━━━ Data extract

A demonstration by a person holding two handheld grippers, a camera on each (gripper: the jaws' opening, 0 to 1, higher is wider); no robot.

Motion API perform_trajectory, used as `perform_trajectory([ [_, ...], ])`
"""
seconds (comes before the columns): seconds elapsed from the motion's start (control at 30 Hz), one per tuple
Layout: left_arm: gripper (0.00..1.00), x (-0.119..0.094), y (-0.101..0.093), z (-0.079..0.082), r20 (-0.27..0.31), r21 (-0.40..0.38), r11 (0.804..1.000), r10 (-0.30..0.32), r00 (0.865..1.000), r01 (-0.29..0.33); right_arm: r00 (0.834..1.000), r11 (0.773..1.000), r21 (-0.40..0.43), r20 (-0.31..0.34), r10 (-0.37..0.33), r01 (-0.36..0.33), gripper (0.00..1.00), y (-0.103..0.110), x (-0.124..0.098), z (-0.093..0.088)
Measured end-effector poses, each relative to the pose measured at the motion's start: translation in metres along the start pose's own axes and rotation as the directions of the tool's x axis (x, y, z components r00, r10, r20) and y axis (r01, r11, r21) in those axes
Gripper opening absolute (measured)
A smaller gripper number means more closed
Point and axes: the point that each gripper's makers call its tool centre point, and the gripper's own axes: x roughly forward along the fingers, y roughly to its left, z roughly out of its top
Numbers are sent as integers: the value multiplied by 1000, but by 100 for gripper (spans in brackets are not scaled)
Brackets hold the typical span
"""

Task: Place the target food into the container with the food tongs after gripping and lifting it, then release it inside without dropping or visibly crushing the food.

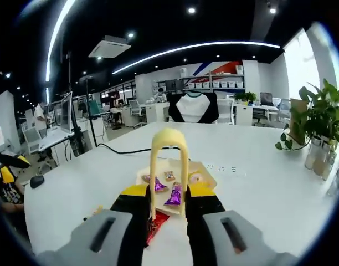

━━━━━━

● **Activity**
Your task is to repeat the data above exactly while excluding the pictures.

● **Exercise output**
A demonstration by a person holding two handheld grippers, a camera on each (gripper: the jaws' opening, 0 to 1, higher is wider); no robot.

Motion API perform_trajectory, used as `perform_trajectory([ [_, ...], ])`
"""
seconds (comes before the columns): seconds elapsed from the motion's start (control at 30 Hz), one per tuple
Layout: left_arm: gripper (0.00..1.00), x (-0.119..0.094), y (-0.101..0.093), z (-0.079..0.082), r20 (-0.27..0.31), r21 (-0.40..0.38), r11 (0.804..1.000), r10 (-0.30..0.32), r00 (0.865..1.000), r01 (-0.29..0.33); right_arm: r00 (0.834..1.000), r11 (0.773..1.000), r21 (-0.40..0.43), r20 (-0.31..0.34), r10 (-0.37..0.33), r01 (-0.36..0.33), gripper (0.00..1.00), y (-0.103..0.110), x (-0.124..0.098), z (-0.093..0.088)
Measured end-effector poses, each relative to the pose measured at the motion's start: translation in metres along the start pose's own axes and rotation as the directions of the tool's x axis (x, y, z components r00, r10, r20) and y axis (r01, r11, r21) in those axes
Gripper opening absolute (measured)
A smaller gripper number means more closed
Point and axes: the point that each gripper's makers call its tool centre point, and the gripper's own axes: x roughly forward along the fingers, y roughly to its left, z roughly out of its top
Numbers are sent as integers: the value multiplied by 1000, but by 100 for gripper (spans in brackets are not scaled)
Brackets hold the typical span
"""

Task: Place the target food into the container with the food tongs after gripping and lifting it, then release it inside without dropping or visibly crushing the food.

That wraps up the exercise.